I had accomplished Andrew Ng’s DeepLearning.ai series in Coursera. I hope this review would be insightful for those whom might want to enter this field or simply consolidate your deep learning knowledge. This repository contains my personal notes and summaries on DeepLearning.ai specialization courses. I've enjoyed every little bit of the course hope you enjoy my notes too. DeepLearning.ai contains five courses which can be taken on Coursera. The five courses titles are:

  1. Neural Networks and Deep Learning.
  2. Improving Deep Neural Networks: Hyperparameter tuning, Regularization and Optimization.
  3. Structuring Machine Learning Projects.
  4. Convolutional Neural Networks.
  5. Sequence Models.

This is by far the best course series on deep learning that I've taken. Enjoy!

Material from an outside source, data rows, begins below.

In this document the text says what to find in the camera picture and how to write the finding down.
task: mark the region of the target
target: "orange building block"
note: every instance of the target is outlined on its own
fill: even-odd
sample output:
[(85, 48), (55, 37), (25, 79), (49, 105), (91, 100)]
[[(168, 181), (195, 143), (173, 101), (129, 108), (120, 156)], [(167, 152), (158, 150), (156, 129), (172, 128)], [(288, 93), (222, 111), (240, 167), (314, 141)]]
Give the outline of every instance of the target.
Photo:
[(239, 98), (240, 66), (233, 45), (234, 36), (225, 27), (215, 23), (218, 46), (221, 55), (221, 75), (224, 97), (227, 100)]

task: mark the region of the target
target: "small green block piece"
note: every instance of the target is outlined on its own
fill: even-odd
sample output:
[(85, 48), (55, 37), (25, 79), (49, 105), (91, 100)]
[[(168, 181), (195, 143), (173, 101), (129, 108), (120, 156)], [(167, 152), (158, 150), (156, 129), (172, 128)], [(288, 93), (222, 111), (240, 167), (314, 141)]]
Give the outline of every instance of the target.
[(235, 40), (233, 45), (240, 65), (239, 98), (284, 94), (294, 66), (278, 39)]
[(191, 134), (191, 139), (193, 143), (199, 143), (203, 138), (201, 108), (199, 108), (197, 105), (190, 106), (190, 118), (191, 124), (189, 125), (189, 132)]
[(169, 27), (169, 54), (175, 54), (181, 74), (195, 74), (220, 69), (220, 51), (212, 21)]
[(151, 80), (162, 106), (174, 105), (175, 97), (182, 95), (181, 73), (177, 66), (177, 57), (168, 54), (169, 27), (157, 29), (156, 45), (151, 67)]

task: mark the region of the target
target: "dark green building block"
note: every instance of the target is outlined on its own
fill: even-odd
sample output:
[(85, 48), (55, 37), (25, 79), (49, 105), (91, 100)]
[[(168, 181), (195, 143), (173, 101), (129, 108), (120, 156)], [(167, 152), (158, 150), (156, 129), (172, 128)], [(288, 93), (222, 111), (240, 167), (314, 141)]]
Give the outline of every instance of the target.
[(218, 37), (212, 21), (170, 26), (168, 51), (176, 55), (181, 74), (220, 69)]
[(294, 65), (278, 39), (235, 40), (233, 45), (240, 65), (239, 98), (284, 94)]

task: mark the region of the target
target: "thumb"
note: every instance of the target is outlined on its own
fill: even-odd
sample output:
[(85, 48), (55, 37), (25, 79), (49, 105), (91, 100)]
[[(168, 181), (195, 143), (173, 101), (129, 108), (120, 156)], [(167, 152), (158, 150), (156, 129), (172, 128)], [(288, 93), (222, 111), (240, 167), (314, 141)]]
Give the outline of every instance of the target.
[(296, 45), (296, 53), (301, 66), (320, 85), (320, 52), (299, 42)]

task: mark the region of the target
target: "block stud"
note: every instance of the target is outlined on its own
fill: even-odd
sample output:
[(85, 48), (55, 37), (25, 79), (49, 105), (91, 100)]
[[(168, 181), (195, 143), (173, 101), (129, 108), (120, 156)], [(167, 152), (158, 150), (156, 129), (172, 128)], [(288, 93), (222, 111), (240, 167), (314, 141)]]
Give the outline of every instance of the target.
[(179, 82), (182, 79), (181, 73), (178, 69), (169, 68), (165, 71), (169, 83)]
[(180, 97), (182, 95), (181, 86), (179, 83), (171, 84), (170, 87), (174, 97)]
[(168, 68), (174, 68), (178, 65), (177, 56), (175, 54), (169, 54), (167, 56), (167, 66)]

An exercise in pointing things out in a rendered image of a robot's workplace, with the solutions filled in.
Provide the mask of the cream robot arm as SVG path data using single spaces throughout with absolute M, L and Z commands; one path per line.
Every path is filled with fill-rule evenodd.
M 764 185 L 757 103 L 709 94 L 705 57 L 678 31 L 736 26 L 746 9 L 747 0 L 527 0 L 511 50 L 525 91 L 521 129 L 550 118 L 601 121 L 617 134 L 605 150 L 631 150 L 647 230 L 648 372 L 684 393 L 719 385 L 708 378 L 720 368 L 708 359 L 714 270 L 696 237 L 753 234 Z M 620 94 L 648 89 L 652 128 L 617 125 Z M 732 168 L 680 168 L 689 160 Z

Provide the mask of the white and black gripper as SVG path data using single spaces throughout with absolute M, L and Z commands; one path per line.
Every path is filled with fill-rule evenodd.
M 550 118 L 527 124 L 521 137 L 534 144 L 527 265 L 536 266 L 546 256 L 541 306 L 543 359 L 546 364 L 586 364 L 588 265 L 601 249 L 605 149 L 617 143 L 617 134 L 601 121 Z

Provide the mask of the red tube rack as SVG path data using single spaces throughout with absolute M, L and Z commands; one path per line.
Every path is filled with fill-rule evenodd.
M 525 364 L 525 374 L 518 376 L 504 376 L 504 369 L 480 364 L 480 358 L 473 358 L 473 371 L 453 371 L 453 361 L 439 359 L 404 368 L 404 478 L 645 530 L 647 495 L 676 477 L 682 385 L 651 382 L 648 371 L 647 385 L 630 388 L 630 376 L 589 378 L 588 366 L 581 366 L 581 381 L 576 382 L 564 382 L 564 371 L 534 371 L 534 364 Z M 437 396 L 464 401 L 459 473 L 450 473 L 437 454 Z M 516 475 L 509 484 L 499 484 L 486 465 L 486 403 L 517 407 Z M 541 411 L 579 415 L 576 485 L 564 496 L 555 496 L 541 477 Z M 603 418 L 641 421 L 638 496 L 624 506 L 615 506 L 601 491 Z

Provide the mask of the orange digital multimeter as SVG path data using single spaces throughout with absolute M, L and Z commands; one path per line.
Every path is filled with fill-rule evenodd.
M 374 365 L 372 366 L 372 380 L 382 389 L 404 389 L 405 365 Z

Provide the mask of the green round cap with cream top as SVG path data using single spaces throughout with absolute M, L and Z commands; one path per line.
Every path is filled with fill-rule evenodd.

At last I've successfully completed the specialization and earned my certificate!

deeplearningspecialization-1

Course Overview

Deep Learning and Neural Network:

In course 1, it taught what is Neural Network, Forward & Backward Propagation and guide you to build a shallow network then stack it to be a deep network. Also, you will learn about the mathematics (Logistics Regression, Gradient Descent and etc.) related to it step by step. Andrew explained the maths in a very simple way that you would understand it without prior knowledge in linear algebra nor calculus. Last but not least, it discussed the activation functions and their Pros & Cons respectively.

Improving DNN: Hyperparameter Tuning, Regularization, and Optimization:

In course 2, we would proceed to learn different regularization techniques and why they could reduce overfitting. On top of it, Andrew would teach you how to evaluate your deep learning model and note down his hyperparameter tuning technique in different situations (It is a gold for DL Enthusiast).

Structuring Machine Learning Projects:

In course 3, Andrew would talk about how to set up evaluation metric since the highest accuracy model might not be the best in daily practice. He also discusses how to select and split the train/test/validation set and the methods we could use while lacking of data.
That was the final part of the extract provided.